Aim of the exercise =
In the entries below, find the line with "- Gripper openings" and print exactly every line from there up to and including the line with "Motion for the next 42", with no other lines.
=== Information shown ===
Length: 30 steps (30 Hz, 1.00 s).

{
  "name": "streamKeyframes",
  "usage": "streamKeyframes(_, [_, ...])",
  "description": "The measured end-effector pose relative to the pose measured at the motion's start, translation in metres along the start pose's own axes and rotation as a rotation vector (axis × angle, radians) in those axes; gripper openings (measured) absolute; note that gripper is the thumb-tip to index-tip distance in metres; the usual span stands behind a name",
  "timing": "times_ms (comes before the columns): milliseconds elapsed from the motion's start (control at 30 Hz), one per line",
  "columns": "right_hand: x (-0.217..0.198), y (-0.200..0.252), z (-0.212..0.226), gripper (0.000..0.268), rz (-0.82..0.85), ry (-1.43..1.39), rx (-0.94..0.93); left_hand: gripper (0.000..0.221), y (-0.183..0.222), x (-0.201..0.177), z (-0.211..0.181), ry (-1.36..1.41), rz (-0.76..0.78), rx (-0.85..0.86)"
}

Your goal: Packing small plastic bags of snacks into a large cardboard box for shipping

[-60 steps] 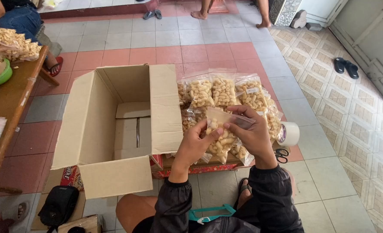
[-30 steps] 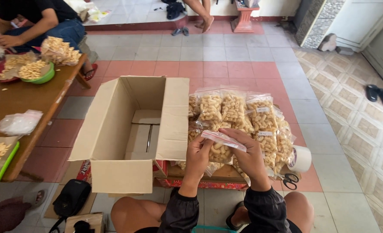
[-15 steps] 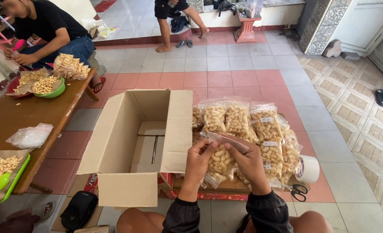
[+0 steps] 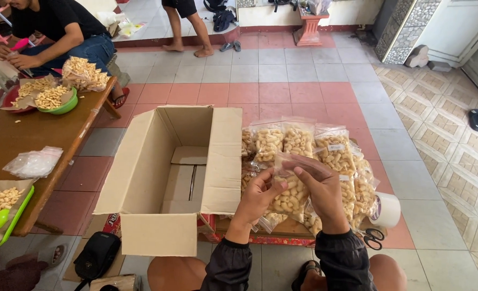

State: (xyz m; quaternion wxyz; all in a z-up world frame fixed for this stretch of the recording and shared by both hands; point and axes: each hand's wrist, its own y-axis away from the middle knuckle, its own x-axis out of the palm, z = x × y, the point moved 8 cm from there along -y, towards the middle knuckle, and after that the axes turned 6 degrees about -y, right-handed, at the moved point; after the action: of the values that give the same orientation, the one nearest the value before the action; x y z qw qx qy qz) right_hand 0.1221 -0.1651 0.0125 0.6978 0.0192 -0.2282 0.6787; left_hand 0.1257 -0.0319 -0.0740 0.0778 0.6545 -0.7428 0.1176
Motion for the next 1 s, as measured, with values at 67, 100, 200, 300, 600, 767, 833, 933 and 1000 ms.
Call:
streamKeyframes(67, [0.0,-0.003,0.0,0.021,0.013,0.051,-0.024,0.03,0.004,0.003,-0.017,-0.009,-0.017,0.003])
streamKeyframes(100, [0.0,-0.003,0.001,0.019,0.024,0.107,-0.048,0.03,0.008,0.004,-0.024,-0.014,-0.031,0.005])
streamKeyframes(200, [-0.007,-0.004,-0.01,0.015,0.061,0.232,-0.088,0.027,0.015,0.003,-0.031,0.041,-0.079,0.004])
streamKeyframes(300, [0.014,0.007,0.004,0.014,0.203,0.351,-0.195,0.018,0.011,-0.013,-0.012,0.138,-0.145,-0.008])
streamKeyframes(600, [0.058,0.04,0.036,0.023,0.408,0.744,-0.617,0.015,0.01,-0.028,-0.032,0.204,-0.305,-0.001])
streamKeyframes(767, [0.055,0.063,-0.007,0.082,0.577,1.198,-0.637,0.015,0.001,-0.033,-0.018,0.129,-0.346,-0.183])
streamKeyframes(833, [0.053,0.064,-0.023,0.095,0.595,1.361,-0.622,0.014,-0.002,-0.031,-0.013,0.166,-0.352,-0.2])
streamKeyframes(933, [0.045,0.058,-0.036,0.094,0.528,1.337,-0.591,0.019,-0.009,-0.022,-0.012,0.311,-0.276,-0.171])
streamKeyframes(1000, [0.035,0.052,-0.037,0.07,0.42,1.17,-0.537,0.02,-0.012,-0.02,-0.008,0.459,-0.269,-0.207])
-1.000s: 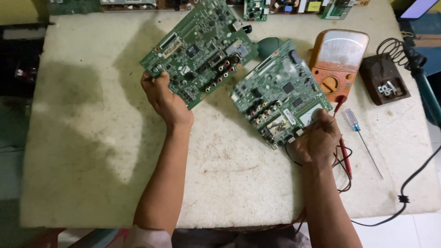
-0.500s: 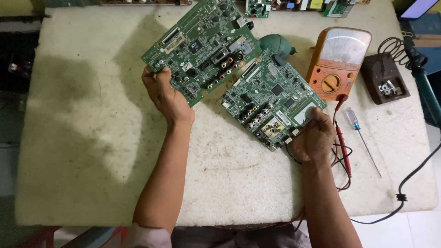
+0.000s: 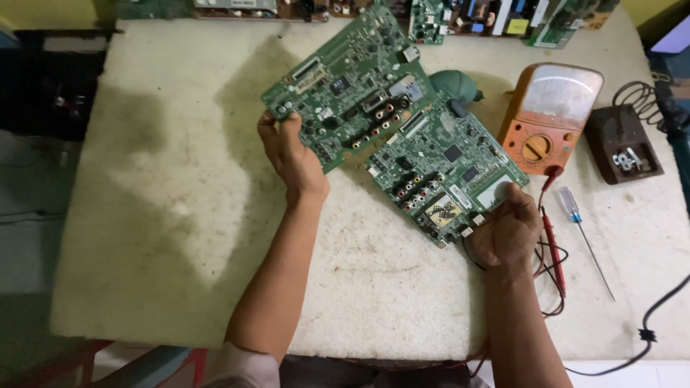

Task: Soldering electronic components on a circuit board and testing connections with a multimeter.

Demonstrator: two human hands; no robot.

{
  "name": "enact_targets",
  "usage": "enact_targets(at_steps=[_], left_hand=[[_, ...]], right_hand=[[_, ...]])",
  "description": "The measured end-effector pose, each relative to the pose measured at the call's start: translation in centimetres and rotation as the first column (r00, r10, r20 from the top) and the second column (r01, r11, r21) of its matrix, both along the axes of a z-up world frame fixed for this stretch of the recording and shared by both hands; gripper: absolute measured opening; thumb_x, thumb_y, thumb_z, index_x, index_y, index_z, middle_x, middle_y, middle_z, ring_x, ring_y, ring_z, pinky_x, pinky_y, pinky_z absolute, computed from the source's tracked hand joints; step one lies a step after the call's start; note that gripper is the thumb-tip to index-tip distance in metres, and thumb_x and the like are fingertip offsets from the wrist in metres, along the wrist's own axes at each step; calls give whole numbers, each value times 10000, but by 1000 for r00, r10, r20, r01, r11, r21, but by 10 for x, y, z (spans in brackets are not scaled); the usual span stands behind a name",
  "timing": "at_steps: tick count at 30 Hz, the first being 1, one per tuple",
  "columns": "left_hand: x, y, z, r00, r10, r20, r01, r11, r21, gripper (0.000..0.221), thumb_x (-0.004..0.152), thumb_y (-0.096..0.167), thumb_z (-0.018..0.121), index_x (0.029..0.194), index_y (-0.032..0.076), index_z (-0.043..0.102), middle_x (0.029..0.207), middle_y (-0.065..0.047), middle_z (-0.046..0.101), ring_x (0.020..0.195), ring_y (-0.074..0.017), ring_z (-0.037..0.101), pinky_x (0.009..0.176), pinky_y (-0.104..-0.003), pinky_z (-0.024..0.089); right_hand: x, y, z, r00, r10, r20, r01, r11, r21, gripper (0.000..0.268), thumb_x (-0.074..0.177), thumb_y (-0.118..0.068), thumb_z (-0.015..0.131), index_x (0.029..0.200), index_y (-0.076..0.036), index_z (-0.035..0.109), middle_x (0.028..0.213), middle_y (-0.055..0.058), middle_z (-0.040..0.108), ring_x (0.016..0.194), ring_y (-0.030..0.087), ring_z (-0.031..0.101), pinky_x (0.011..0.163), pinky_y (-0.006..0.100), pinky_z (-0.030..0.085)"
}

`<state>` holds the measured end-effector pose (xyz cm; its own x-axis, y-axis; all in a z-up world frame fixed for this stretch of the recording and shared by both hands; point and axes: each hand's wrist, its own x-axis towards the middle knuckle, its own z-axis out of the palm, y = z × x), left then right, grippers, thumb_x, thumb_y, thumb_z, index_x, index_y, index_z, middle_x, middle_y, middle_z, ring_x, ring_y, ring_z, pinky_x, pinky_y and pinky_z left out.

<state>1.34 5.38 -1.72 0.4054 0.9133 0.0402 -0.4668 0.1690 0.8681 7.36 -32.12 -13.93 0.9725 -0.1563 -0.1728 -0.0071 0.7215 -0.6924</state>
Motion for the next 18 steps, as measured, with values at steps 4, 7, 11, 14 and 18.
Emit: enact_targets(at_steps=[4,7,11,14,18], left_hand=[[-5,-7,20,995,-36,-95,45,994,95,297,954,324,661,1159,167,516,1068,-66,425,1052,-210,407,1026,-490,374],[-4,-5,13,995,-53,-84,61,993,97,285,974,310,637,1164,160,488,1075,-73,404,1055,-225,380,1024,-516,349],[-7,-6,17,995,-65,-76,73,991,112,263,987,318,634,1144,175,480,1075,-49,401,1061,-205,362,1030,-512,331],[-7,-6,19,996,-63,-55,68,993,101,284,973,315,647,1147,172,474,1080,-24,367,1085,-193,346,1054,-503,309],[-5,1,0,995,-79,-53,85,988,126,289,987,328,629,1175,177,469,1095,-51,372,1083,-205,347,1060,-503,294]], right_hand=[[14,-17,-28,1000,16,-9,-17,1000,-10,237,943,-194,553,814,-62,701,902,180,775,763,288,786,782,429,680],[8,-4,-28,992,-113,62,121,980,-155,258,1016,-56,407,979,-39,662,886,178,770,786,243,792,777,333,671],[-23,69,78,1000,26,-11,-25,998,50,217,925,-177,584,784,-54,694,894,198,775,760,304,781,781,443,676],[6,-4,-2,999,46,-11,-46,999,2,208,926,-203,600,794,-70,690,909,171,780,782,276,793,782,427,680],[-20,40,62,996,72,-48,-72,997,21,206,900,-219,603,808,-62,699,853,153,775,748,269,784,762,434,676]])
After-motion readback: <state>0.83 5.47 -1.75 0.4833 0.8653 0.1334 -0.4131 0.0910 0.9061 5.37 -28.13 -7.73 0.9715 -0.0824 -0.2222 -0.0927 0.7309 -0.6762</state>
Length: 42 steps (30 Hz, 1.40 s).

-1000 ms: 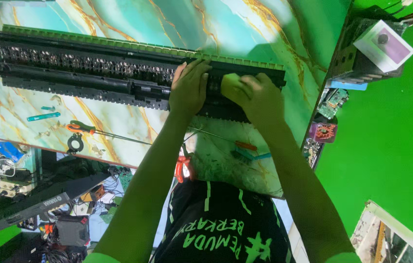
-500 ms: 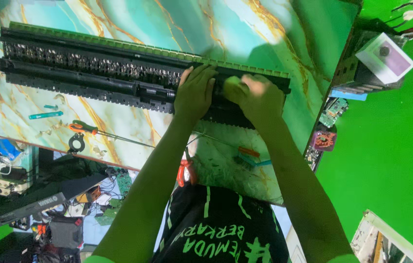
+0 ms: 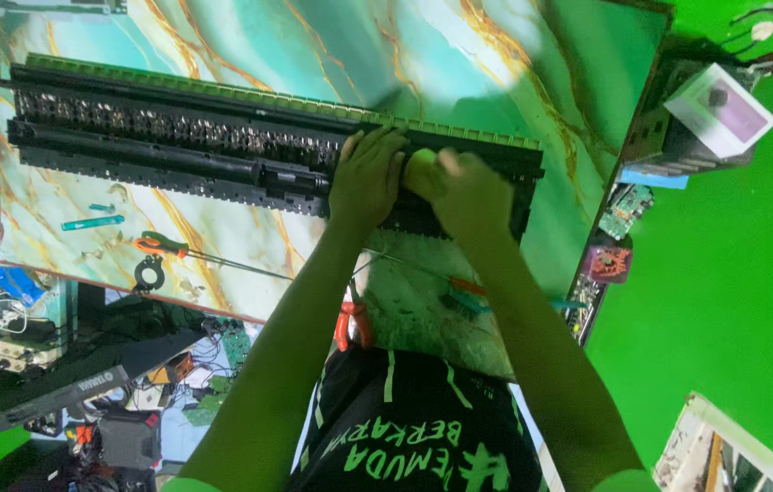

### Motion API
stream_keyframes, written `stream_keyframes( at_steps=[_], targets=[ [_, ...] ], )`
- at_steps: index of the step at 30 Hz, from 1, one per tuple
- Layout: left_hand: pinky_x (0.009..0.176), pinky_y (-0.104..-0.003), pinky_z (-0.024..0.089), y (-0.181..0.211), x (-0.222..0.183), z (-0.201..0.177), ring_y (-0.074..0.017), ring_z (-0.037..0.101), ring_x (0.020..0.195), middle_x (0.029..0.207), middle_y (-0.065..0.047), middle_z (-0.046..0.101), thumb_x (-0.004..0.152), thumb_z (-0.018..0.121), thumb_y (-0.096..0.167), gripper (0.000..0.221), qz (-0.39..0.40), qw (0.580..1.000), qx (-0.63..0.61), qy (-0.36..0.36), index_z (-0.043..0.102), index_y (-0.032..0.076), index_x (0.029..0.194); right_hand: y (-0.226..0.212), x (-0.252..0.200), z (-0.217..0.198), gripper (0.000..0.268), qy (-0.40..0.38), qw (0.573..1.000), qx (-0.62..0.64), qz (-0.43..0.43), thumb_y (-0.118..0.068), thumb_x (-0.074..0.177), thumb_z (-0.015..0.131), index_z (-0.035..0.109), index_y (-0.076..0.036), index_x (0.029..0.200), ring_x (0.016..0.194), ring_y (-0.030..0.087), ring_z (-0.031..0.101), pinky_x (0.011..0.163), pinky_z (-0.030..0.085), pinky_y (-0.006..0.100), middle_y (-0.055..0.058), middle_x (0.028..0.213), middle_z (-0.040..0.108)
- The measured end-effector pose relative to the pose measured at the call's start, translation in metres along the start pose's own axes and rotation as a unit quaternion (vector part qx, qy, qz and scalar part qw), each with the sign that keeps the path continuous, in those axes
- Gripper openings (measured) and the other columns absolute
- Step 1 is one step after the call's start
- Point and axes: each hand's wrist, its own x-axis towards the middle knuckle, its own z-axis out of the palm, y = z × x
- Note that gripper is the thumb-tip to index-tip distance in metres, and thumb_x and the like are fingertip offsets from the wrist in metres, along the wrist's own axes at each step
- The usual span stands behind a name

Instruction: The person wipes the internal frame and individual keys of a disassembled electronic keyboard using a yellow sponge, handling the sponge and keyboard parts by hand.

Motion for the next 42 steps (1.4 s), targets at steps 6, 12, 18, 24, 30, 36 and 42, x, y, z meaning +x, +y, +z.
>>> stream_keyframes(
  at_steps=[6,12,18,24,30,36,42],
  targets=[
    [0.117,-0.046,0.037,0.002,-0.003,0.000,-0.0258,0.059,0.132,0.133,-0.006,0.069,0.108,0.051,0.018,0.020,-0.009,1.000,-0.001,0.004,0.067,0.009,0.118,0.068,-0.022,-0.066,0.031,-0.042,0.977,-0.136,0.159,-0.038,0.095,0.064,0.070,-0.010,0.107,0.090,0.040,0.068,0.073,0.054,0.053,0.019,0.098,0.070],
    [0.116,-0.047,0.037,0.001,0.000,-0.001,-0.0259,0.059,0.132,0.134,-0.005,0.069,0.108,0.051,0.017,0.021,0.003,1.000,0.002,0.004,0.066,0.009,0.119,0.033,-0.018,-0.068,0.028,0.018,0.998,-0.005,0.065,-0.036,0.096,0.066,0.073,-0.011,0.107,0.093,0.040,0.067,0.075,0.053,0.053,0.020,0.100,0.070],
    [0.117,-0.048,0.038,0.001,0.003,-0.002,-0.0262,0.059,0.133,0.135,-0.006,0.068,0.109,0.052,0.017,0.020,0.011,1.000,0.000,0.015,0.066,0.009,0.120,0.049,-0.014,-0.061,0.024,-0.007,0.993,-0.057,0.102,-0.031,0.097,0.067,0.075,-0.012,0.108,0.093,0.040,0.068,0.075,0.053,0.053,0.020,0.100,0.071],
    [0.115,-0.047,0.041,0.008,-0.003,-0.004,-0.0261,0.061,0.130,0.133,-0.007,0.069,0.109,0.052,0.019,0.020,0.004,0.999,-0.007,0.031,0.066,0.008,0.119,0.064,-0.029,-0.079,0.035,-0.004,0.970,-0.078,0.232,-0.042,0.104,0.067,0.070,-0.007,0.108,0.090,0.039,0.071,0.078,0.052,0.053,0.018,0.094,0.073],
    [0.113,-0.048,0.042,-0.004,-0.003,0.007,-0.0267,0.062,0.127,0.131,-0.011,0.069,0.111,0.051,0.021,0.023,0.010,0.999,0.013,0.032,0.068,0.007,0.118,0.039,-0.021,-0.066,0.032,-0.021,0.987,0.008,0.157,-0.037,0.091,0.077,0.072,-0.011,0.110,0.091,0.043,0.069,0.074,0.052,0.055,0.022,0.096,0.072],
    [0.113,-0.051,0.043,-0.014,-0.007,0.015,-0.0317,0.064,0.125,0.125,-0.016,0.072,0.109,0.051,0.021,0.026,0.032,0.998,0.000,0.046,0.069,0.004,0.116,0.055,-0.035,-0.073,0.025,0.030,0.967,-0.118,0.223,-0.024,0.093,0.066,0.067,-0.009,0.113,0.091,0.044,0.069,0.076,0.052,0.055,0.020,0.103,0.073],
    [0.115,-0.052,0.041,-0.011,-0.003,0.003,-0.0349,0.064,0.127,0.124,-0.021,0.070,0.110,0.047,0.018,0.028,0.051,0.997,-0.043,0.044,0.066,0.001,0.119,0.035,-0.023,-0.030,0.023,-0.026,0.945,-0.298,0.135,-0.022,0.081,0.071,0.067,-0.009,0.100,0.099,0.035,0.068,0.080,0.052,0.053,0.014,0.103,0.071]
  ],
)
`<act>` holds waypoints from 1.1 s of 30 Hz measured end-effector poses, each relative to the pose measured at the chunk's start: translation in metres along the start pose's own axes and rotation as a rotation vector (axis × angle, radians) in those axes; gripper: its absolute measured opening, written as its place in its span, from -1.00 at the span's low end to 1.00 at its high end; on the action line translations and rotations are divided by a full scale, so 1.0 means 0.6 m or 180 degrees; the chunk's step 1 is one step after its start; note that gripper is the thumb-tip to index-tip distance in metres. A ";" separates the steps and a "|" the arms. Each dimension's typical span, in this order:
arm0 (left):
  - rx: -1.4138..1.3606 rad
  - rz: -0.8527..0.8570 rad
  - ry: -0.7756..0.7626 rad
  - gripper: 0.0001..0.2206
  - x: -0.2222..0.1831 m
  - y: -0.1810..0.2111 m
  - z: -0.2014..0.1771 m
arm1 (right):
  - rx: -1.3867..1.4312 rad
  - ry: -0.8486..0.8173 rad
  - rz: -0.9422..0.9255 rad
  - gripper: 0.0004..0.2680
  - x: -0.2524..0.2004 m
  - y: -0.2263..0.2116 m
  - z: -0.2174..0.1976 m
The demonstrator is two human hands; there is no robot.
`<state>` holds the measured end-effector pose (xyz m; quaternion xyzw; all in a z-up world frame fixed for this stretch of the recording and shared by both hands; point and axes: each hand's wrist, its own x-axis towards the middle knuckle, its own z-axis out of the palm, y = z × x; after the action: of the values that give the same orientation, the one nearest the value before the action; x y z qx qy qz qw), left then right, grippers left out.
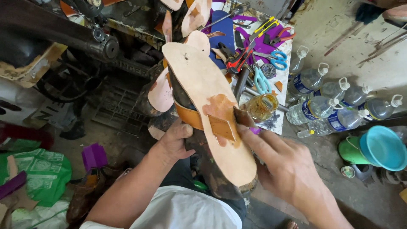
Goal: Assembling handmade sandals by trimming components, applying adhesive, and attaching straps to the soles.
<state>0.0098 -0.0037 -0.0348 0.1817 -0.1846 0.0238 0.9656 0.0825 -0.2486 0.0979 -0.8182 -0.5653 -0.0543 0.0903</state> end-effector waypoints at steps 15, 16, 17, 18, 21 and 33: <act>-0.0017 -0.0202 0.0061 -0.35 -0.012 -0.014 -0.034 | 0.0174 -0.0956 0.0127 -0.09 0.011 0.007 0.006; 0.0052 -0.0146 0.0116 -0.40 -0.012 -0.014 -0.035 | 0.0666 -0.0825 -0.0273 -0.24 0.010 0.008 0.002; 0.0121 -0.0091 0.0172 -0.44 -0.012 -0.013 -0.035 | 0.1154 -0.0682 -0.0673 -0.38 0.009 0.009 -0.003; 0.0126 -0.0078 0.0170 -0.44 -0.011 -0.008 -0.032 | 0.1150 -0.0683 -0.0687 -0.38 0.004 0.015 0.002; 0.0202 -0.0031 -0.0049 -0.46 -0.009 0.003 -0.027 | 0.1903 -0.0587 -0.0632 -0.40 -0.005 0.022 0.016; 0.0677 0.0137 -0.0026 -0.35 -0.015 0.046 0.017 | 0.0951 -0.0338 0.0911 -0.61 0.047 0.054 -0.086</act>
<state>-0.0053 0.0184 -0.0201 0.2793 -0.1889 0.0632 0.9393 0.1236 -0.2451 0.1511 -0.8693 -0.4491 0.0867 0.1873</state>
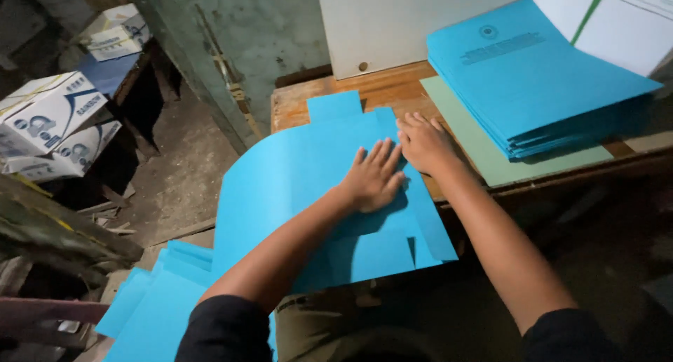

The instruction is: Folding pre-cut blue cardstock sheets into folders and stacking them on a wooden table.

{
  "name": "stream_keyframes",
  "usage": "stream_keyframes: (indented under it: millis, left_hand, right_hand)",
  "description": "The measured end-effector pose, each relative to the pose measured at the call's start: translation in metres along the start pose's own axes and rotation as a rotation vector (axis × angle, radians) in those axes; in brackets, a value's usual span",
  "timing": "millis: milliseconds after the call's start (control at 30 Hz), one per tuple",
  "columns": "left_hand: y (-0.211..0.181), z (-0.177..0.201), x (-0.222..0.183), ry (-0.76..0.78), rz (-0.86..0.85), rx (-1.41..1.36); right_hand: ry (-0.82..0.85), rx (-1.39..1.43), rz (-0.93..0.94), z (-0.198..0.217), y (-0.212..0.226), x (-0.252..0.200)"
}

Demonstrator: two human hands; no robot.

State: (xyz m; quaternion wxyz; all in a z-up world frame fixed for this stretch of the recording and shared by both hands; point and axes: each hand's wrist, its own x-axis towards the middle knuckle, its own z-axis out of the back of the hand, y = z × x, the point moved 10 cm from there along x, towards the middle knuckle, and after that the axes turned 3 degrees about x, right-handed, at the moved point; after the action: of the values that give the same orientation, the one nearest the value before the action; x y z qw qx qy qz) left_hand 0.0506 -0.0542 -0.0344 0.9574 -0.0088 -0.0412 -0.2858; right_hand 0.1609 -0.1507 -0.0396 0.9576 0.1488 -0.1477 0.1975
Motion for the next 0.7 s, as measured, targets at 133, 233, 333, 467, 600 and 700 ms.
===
Task answer =
- Gripper openings (measured) and the other columns absolute
- Step 1 is one step after the call's start
- Point and axes: each hand's wrist, its own x-axis towards the middle knuckle, its own z-axis out of the palm, y = z × x
- Note that gripper is the thumb-tip to index-tip distance in metres, and thumb_x and the like are fingertip offsets from the wrist in metres, along the wrist's own axes at each step
- The usual span stands behind a name

Instruction: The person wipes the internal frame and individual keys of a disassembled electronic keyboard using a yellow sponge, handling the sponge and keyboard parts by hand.

Motion for the next 42 steps (1.4 s), targets at steps 6, 12, 18, 24, 30, 36 and 42, x, y, z meaning +x, +y, +z.

This response is now finished.